Ontario’s Green Energy Act was “an awful, awful” piece of legislation, Premier Doug Ford has emphatically pronounced, a stance that probably helped to elect him in 2018.
“All of a sudden, you wake up and there are 100 windmills in the backyard. That was absolutely ridiculous.”
Well, to paraphrase the boss, the Township of North Stormont is waking up to the “absolutely ridiculous” in 2019 and wondering if the premier’s government can see what’s blowing in their wind: suspicion, anger and betrayal.
Nation Rise Wind Farm consists of 29 large wind turbines – close to 200 metres high, blade included, or like a 60-storey building – set out in farm country near the villages of Crysler and Berwick. The 100-megawatt project is being built by EDP Renewables, a subsidiary of a multinational with North American headquarters in Texas.

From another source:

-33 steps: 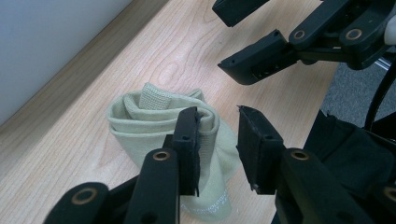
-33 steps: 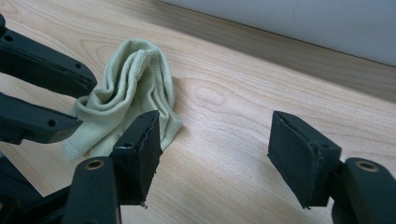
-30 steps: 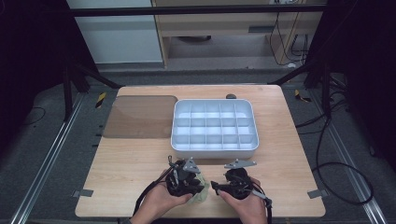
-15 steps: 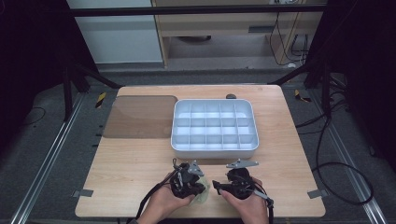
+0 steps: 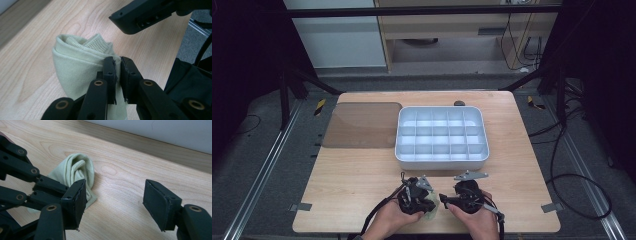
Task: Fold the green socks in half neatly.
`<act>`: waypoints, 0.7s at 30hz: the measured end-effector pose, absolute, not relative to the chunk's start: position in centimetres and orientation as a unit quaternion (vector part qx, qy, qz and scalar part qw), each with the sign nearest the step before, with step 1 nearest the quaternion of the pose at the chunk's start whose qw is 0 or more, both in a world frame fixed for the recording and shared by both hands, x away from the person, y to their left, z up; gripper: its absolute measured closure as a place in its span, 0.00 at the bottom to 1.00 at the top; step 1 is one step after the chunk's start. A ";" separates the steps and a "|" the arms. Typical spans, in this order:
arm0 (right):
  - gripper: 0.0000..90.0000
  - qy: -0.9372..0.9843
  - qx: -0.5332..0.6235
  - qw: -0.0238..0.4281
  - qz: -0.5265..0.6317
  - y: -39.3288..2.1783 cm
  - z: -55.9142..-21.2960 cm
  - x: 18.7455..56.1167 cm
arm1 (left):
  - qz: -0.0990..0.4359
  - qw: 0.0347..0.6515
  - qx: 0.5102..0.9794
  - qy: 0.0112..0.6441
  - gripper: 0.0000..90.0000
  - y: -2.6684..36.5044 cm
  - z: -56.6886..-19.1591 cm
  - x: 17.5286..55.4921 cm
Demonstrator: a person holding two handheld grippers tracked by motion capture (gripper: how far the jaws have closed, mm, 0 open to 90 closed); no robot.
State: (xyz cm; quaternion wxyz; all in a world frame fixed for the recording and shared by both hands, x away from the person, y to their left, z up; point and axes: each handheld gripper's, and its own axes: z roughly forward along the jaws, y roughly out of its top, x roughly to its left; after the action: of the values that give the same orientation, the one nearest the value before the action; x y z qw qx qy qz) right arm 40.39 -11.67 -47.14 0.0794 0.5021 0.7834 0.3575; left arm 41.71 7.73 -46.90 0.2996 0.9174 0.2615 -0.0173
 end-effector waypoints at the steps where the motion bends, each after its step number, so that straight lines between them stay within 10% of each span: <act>1: 0.39 0.783 0.503 0.081 0.357 -11.7 -47.1 40.4 | -0.016 0.300 0.917 0.262 0.90 7.8 -46.8 41.6; 21: 0.39 0.781 0.502 0.083 0.362 -11.7 -46.7 40.3 | 0.020 0.329 0.907 0.262 0.73 9.3 -44.2 40.9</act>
State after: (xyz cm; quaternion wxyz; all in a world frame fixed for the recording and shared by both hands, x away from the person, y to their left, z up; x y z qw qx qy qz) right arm 40.30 -11.75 -46.71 0.0828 0.5016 0.7811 0.3624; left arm 40.94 9.25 -44.24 0.3287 0.9072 0.2620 0.0200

The timing here is important. Though in the works for years (there was a contract award in 2016) the project received its “Renewable Energy Approval” on May 4, 2018, a Friday. The following Wednesday, May 9, the election writ was dropped and on June 7, the Liberals and their Green Energy ways were gone. In July, the Ford government cancelled 758 early-stage renewable energy projects.
But not Nation Rise. Described as too far along in its milestones, it went ahead and today there are service roads being built, massive concrete bases being poured and the blades and hubs are being stockpiled for installation.

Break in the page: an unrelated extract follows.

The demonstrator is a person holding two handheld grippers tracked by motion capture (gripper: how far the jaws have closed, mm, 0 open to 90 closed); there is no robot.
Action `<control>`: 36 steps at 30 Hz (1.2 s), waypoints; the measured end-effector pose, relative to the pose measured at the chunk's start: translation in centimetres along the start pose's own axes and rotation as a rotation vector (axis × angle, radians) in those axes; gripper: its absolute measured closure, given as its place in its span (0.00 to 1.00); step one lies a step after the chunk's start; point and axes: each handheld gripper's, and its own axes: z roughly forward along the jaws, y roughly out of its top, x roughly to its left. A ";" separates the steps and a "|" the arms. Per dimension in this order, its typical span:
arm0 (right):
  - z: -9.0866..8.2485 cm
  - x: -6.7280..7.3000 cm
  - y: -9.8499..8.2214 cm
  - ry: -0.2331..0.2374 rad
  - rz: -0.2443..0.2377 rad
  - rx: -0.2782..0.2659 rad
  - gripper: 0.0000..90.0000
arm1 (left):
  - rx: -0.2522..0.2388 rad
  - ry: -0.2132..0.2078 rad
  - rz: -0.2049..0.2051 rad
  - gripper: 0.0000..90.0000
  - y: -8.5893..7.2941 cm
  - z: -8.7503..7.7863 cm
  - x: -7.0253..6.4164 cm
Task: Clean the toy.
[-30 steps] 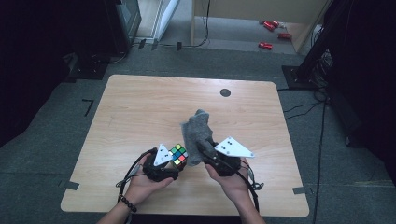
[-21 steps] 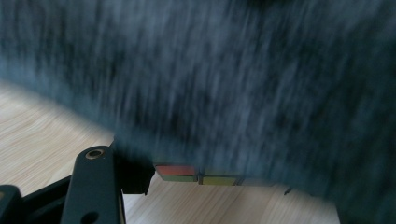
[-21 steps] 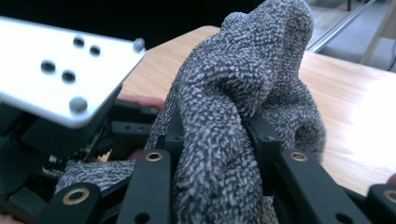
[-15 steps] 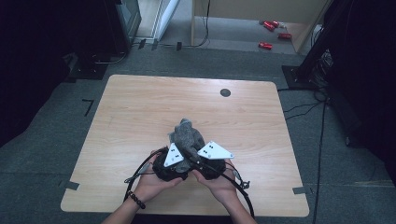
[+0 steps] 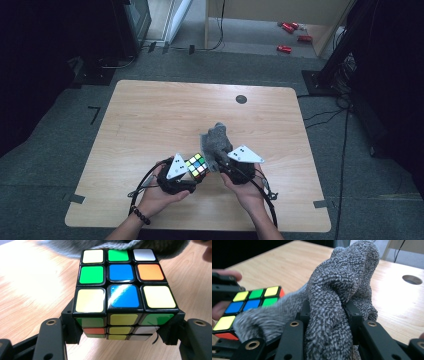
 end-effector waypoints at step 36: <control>0.0 6.4 0.0 0.115 -0.125 -0.025 0.75 | 0.017 0.003 0.033 0.39 -0.6 0.7 -1.6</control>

It is precisely the kind of process the Ford government detested: the township council twice voted against being a “willing host”; a determined number of vocal citizens opposed it; concerns about health, the environment and water quality were basically dismissed as a bunch of alarmist baloney.

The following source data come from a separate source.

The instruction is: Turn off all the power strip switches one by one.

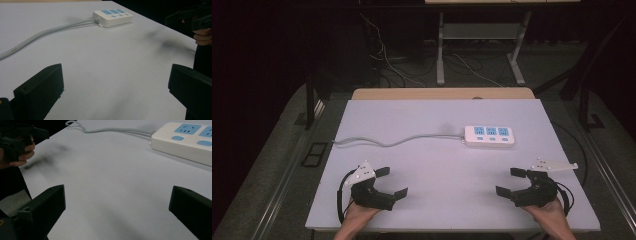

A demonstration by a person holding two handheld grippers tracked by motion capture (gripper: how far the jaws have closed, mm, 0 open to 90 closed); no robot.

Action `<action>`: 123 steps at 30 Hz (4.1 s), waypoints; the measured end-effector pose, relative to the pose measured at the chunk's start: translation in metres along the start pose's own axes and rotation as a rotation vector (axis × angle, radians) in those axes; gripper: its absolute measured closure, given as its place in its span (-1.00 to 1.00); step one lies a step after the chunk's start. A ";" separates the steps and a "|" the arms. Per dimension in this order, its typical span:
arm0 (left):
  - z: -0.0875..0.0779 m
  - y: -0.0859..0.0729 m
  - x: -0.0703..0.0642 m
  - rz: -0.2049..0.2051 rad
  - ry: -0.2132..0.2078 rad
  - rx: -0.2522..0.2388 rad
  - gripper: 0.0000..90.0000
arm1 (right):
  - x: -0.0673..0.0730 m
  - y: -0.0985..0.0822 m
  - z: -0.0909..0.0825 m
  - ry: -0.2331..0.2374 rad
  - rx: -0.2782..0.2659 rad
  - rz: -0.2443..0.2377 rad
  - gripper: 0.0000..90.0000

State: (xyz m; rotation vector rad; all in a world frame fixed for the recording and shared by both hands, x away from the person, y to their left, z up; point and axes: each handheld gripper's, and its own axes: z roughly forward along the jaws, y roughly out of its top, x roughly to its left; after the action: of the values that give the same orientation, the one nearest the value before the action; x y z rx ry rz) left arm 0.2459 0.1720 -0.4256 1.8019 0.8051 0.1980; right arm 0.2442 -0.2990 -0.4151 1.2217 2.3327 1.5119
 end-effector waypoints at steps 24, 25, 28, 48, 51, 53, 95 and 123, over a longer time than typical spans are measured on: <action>0.001 0.000 0.001 0.001 -0.006 0.007 -1.00 | 0.003 0.008 -0.003 -0.004 0.025 -0.022 -0.99; 0.001 0.000 0.001 0.001 -0.006 0.007 -1.00 | 0.004 0.008 -0.004 -0.005 0.026 -0.018 -0.99; 0.001 -0.001 0.001 -0.001 -0.003 0.012 -1.00 | 0.004 0.011 -0.004 -0.008 0.034 -0.022 -0.99; 0.001 -0.003 0.001 -0.021 -0.002 0.020 -1.00 | -0.006 0.036 -0.008 -0.004 0.091 -0.035 -0.99; 0.001 -0.003 0.002 -0.023 0.000 0.020 -1.00 | -0.010 0.039 -0.011 -0.001 0.087 -0.026 -0.99; 0.001 -0.003 0.002 -0.022 0.000 0.021 -1.00 | -0.014 0.041 -0.013 -0.002 0.085 -0.021 -0.99; 0.003 -0.004 0.004 -0.030 -0.003 0.035 -1.00 | -0.057 0.091 0.001 -0.018 0.192 -0.042 -0.99; 0.003 -0.005 0.004 -0.024 -0.001 0.029 -1.00 | -0.081 0.114 0.026 -0.092 0.308 -0.063 -0.99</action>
State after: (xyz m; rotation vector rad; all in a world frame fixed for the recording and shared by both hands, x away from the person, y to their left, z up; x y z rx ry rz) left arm 0.2487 0.1729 -0.4327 1.8183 0.8319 0.1708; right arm 0.3750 -0.3137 -0.3621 1.2346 2.5828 1.0812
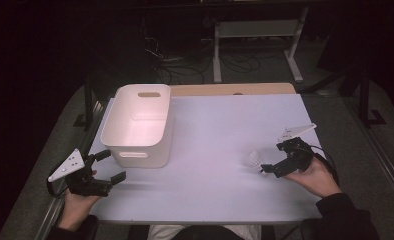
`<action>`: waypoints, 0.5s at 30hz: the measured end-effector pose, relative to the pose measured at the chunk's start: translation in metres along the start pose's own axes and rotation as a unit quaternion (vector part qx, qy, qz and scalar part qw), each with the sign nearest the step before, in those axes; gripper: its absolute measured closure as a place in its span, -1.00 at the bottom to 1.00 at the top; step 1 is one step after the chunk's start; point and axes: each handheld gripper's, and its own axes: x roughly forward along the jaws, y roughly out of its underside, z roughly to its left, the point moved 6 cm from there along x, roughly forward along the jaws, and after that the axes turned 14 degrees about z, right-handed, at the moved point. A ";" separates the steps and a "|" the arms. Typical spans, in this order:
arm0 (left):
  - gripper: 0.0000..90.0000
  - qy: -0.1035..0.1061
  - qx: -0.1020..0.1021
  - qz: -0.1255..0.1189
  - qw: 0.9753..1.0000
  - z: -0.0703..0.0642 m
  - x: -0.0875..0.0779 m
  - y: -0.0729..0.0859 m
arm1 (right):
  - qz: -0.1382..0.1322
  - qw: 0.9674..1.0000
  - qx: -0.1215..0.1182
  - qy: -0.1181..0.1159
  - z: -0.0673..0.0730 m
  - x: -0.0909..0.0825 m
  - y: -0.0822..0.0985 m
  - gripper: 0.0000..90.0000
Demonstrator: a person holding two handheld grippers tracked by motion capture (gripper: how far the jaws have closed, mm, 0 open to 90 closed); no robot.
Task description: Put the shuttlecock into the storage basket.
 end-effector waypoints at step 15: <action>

“It’s criminal negligence to allow this project to proceed, knowing what they know,” says Ruby Mekker, 68, a retired educator and one of the project’s most vocal opponents. “Doug Ford shook my hand. He said, ‘Turbines are done’.”
Mekker was one of several people, led by the Concerned Citizens of North Stormont, who appeared before the Environmental Review Tribunal with the faint hope of stopping the project – by first delaying it – until the Ford wagons could circle.
It didn’t work. The Concerned Citizens have now appealed that January loss to the Minister of Energy. They don’t hold out much hope.
The hearing, which had nine days of evidence, crystallizes the problem that lay people have in fighting big wind farms. EDP, for instance, has done everything the government asked of it, including noise models, a wildlife analysis, geological work, and following regulated setbacks of 550 metres from the nearest house.
It is also investing about $160 million, creating employment, adding to the clean energy pot and making sizable lease payments to a small number of landowners. And the science, at least the “establishment” science, is on their side.
The rules, meanwhile, are stacked against ordinary citizens. At the tribunal, the opponents were told that to meet the “legal test,” the onus was on them to prove – yes, prove – the wind farm would have serious health effects on nearby residents, or their natural environment.
Of course, they couldn’t. All they really have is anecdotal evidence and many cases of “correlation,” or health and well-water problems that crop up in suspicious proximity (distance and time) to turbine activity.
Concerned Citizens chair Margaret Benke, 63, a retired principal and lifelong resident of the area, was asked if opponents felt like they were viewed as a bunch of “kooks” who just don’t get it.
“Of course,” she said Thursday. The attitude, she elaborated, is: “We know, you don’t, we’re smart, you’re dumb, we’re big, you’re small.”
What Benke and others know, however, especially, from experiences in other parts of Ontario, is that the noise from big wind turbines is often an annoyance, that there is suspicion that vibrations are affecting the soil and possibly livestock and that wells could be affected both by digging the infrastructure and a constantly humming terrain.
(It is, indeed, a deep rabbit hole: what about so-called infrasound, stuff we can’t hear?; or shadow flickers, ice tossing from the blades; the effect on birds, bats, cows; the leaking of voltage into the ground.) On top of which, opponents say, Ontario doesn’t even need more power production.
In an oft-cited study that is being read different ways, Health Canada reported in 2014 that 16.5 per cent of respondents were “highly annoyed” when the turbine noise was at its highest level, but the investigation found no links to major health impacts.
And there is another important consideration. The project has created divisions in the community. “It has created an incredible rift,” said Benke, “and it is only just beginning.”
Though handed a “bitter pill,” Mayor Jim Wert remains optimistic about the long-term outcome.
“We’re a very rural area and our strength of community is one of our biggest assets,” he said. “I’m very confident we’re going to come through the other side of this just fine but, right now, we’re in choppy waters, for sure.”